Instructions for the task:
What is needed is a word-for-word copy of the lines below from the one with "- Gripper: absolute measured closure" through the one with "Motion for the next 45", both included, with every picture left out.

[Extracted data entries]
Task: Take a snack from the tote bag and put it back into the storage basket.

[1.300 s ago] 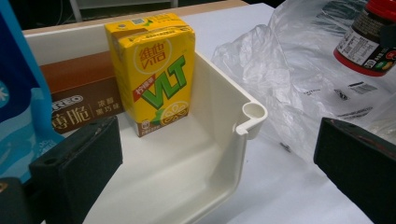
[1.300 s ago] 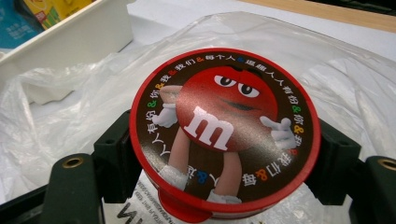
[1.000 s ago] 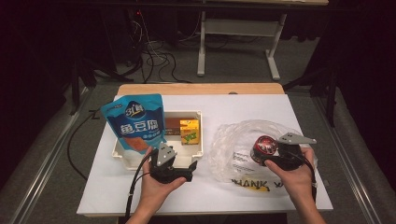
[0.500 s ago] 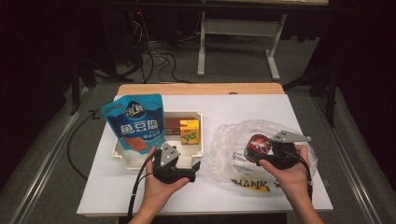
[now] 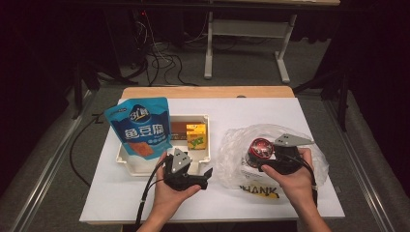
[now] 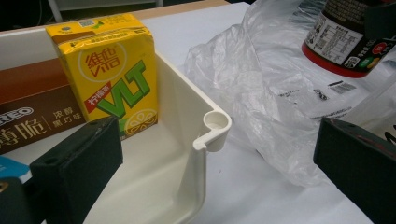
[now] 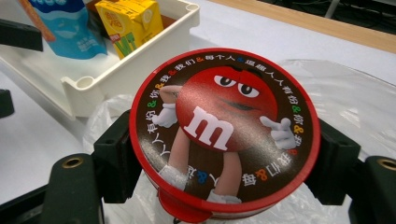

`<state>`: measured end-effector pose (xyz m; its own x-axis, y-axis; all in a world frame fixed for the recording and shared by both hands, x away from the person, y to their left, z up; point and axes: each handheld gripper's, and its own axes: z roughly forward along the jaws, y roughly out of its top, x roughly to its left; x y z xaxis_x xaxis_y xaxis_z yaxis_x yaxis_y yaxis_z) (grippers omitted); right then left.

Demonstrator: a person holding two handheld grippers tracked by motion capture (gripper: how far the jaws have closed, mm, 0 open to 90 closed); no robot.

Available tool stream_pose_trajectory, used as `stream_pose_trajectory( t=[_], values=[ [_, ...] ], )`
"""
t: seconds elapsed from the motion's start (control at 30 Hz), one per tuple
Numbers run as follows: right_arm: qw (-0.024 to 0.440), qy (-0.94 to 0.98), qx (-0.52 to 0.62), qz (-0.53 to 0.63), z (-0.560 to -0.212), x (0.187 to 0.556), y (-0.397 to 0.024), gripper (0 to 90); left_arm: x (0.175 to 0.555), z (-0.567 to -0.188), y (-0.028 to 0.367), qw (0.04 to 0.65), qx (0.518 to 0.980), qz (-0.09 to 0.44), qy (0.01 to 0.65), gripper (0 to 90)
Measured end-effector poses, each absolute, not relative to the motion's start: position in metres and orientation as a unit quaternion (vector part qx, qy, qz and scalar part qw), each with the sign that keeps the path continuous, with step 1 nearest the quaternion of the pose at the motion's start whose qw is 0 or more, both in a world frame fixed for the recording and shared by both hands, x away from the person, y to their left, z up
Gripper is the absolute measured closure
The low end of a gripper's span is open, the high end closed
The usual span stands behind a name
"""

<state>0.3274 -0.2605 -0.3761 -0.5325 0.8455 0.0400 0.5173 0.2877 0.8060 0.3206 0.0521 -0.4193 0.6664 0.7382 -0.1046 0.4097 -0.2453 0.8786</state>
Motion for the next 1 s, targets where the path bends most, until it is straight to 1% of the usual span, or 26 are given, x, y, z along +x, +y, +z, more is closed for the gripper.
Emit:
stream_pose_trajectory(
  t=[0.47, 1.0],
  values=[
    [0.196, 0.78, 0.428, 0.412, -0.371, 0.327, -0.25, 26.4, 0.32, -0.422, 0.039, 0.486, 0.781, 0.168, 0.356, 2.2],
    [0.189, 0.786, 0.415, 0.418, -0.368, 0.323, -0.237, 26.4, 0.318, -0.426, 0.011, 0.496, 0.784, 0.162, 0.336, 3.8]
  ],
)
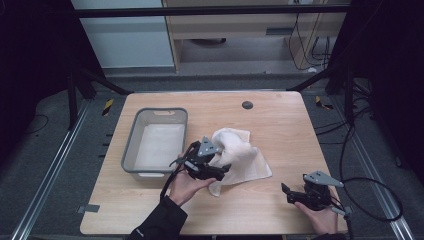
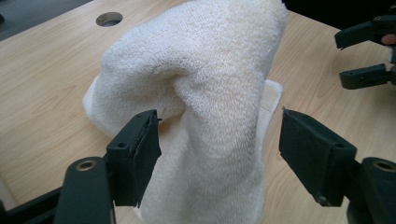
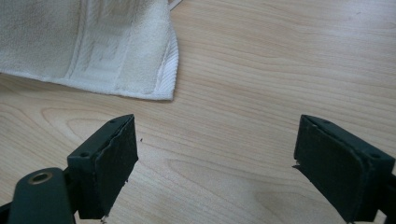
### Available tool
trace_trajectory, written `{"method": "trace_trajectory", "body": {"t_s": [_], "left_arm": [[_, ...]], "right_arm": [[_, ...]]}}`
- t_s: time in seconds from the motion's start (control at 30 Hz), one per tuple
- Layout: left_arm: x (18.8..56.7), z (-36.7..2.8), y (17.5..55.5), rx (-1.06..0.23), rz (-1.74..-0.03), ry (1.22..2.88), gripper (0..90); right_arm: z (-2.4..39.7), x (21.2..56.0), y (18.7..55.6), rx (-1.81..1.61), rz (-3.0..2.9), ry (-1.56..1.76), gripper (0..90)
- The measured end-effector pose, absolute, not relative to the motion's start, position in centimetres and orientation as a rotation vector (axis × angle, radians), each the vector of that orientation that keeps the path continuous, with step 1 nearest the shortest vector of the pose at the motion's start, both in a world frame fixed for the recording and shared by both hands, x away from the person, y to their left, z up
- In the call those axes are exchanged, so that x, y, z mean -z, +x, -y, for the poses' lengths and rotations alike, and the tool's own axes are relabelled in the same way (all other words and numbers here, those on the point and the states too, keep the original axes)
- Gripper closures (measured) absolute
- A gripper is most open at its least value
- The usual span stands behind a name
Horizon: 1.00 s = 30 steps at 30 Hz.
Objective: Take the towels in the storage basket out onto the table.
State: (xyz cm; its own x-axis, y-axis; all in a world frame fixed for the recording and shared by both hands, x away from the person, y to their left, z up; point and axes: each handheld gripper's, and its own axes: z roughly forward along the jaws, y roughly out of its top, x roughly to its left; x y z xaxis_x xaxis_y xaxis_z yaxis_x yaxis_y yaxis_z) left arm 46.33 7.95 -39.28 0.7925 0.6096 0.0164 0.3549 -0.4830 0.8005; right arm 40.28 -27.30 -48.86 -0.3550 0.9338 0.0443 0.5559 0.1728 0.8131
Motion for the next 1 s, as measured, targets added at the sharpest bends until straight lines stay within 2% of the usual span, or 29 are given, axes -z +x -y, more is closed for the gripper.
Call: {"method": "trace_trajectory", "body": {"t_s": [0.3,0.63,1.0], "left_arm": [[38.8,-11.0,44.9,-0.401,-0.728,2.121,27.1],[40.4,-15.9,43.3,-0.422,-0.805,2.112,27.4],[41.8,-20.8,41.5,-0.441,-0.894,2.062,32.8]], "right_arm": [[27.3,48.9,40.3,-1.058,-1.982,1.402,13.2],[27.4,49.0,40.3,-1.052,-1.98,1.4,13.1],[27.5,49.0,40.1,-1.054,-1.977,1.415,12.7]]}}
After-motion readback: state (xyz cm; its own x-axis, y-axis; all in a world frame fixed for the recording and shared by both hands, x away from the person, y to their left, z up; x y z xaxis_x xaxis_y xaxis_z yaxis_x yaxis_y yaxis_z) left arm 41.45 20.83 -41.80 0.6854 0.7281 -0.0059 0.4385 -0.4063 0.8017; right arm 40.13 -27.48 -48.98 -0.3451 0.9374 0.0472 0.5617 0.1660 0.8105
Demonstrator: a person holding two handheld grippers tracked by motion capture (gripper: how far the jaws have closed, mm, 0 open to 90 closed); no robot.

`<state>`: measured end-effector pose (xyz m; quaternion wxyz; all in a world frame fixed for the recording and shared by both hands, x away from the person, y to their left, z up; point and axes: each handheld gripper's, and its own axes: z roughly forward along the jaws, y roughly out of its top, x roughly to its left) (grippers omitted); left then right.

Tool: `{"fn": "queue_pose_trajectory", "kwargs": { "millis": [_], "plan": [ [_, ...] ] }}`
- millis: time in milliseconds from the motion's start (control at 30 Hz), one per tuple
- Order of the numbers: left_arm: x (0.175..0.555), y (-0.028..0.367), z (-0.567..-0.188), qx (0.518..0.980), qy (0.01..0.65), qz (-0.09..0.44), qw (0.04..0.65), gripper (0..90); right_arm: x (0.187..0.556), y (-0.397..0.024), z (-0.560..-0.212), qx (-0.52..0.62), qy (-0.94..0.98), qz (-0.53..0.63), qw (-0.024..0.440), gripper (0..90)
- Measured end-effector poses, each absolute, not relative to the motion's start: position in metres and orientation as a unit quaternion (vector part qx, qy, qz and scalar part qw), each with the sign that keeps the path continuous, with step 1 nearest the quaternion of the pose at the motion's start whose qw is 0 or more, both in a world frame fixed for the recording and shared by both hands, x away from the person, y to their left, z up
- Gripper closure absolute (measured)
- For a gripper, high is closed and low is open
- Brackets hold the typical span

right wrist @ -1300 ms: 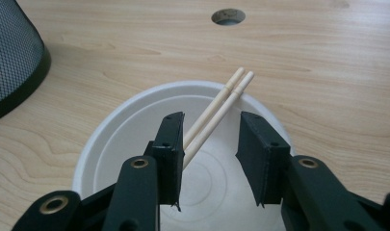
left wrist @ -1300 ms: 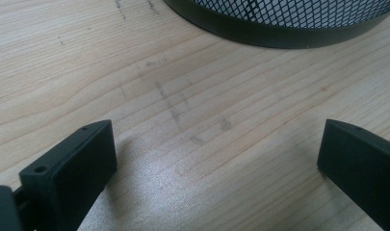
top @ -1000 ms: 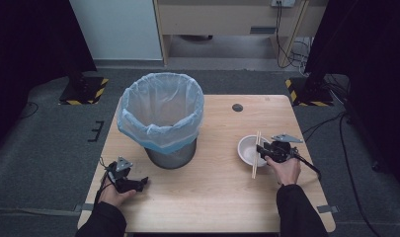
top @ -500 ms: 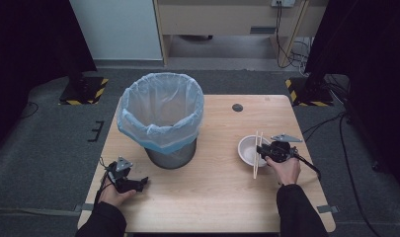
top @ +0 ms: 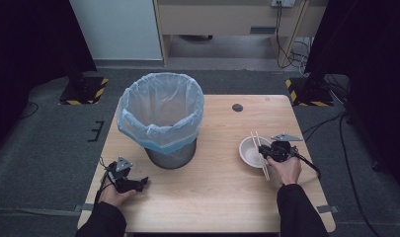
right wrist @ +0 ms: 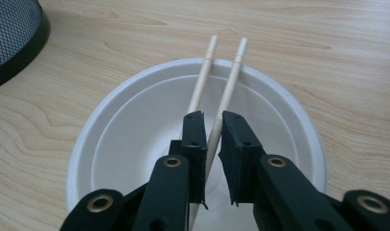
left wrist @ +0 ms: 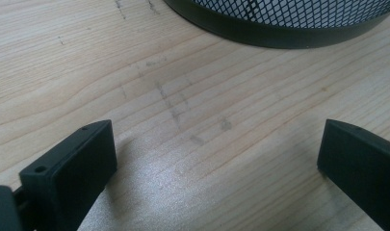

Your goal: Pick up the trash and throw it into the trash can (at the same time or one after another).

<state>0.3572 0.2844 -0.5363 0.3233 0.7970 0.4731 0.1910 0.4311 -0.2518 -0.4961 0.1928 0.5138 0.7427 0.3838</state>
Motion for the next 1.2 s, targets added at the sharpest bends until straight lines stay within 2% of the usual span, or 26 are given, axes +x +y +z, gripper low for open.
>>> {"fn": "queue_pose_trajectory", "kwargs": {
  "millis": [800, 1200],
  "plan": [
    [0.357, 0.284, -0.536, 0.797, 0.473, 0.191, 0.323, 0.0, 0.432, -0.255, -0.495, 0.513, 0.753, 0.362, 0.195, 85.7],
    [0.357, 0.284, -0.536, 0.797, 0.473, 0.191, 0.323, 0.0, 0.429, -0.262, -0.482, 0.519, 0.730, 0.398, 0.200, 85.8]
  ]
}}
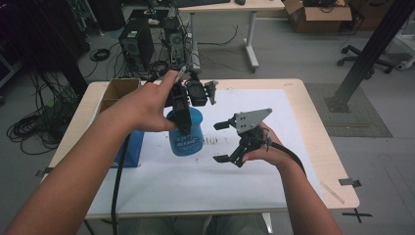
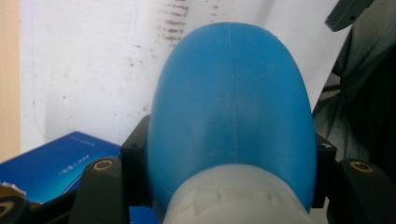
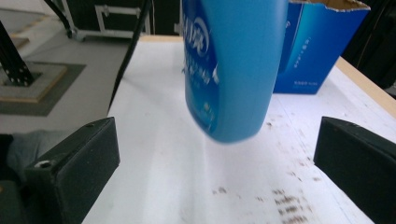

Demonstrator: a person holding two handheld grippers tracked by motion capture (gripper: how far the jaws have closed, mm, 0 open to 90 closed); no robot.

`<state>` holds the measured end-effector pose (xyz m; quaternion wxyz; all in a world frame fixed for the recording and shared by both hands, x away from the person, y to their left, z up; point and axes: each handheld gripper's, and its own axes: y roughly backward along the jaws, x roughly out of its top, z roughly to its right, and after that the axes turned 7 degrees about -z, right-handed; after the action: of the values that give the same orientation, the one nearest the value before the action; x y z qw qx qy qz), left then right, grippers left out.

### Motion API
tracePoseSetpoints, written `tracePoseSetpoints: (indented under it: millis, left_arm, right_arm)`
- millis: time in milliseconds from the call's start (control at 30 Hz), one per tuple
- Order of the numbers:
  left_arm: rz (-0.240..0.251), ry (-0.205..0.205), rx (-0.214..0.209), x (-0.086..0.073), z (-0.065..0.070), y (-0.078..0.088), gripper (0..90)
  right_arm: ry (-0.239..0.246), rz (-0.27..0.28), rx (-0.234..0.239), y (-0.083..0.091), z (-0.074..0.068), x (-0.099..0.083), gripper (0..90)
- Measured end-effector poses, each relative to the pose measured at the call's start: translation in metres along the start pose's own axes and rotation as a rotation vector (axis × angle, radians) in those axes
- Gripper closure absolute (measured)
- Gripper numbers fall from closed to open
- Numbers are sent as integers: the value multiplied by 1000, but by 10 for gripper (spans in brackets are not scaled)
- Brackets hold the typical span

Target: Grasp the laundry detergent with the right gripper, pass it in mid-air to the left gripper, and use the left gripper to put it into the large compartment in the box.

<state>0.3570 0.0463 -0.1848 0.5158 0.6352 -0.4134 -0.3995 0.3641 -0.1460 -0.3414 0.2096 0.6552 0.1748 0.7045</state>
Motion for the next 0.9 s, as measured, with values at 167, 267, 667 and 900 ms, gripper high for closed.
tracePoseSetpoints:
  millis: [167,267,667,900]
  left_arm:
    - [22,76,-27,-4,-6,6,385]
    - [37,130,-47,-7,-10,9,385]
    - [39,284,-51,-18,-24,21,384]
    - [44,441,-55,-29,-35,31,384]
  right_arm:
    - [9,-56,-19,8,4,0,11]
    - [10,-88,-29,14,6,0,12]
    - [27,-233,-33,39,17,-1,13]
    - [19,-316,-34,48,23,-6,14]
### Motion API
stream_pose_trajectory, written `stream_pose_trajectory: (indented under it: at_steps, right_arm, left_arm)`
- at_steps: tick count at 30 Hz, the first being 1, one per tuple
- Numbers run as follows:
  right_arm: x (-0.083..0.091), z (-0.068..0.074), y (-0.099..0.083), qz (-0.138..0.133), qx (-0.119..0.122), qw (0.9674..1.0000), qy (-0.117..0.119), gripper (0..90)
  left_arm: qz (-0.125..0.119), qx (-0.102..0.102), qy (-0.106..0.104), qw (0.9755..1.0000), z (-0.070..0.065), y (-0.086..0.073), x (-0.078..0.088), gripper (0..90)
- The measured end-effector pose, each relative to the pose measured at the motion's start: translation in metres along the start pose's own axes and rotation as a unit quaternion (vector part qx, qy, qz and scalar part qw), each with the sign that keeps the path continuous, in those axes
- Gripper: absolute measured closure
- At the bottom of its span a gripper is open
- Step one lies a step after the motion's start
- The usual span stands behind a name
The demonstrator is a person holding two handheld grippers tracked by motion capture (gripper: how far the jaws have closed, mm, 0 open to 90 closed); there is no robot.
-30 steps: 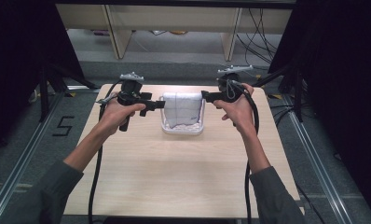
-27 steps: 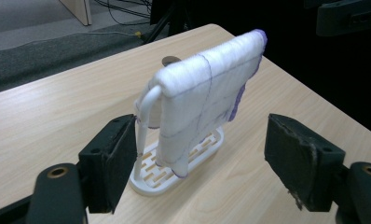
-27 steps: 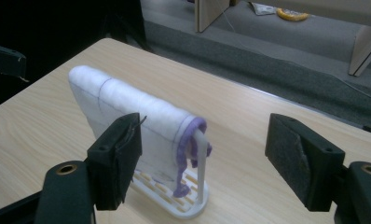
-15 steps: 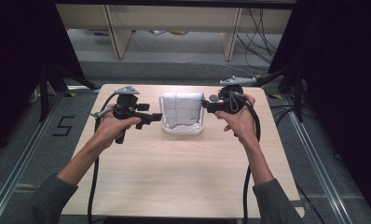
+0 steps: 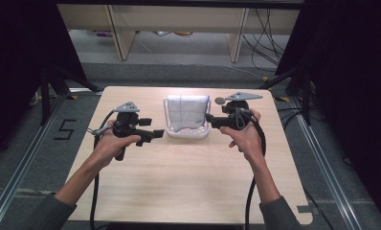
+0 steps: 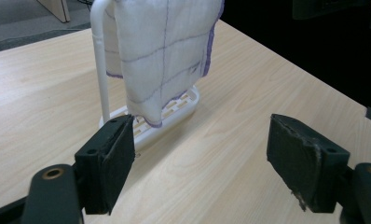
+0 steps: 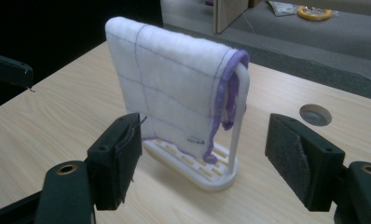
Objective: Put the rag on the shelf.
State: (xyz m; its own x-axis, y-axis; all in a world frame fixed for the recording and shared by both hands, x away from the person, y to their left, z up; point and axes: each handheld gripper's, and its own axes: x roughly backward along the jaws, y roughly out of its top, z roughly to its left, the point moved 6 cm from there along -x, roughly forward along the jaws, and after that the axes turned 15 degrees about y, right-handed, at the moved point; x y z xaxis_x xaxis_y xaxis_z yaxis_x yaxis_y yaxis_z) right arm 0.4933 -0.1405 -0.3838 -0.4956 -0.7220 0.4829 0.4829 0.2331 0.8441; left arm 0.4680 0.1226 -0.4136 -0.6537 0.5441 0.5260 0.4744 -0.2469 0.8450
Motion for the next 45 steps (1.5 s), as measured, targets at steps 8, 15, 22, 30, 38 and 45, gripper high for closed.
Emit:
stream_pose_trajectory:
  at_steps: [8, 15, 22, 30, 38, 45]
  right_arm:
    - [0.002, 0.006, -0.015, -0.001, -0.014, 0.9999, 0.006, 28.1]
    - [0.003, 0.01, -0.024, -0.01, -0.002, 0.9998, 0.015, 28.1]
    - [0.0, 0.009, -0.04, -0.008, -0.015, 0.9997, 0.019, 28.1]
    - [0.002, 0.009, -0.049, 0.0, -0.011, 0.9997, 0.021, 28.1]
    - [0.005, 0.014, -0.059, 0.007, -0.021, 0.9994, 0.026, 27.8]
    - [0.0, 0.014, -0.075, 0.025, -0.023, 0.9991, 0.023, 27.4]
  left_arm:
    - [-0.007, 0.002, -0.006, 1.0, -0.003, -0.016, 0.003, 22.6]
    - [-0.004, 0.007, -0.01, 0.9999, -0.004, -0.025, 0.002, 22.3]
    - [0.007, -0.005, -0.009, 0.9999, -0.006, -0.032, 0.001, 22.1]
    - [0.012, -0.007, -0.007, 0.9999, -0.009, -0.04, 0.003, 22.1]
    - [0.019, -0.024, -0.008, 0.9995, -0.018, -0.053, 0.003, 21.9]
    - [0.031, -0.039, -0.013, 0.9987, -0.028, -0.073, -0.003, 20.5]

Exercise solution:
- Gripper: absolute measured closure
- At the bottom of its span a gripper is open
- Step one lies a step after the motion's start
- The usual span stands behind a name
The demonstrator is a person holding two handheld grippers tracked by motion capture (gripper: how far the jaws have closed, mm, 0 open to 90 closed); there is no robot.
-30 steps: 
-27 steps: 
-27 steps: 
-15 steps: 
+0 steps: 
+0 steps: 
+0 steps: 
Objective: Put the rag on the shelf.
State: (xyz m; its own x-axis, y-axis; all in a world frame fixed for the recording and shared by both hands, x away from the person, y to their left, z up; point and axes: each handheld gripper's, and its own axes: x roughly backward along the jaws, y roughly out of its top, z roughly to its left, the point moved 6 cm from there along -x, roughly forward along the jaws, and after that the axes turned 15 degrees about y, right-handed, at the moved point; x y z xaxis_x xaxis_y xaxis_z yaxis_x yaxis_y yaxis_z) right arm 0.4933 -0.1405 -0.3838 -0.4956 -0.7220 0.4829 0.4829 0.2331 0.8441; left arm 0.4680 0.1226 -0.4136 -0.6537 0.5441 0.5260 0.4744 -0.2469 0.8450
Motion for the next 45 steps (1.5 s), as measured, targets at steps 8, 15, 22, 30, 38 and 45, gripper high for closed.

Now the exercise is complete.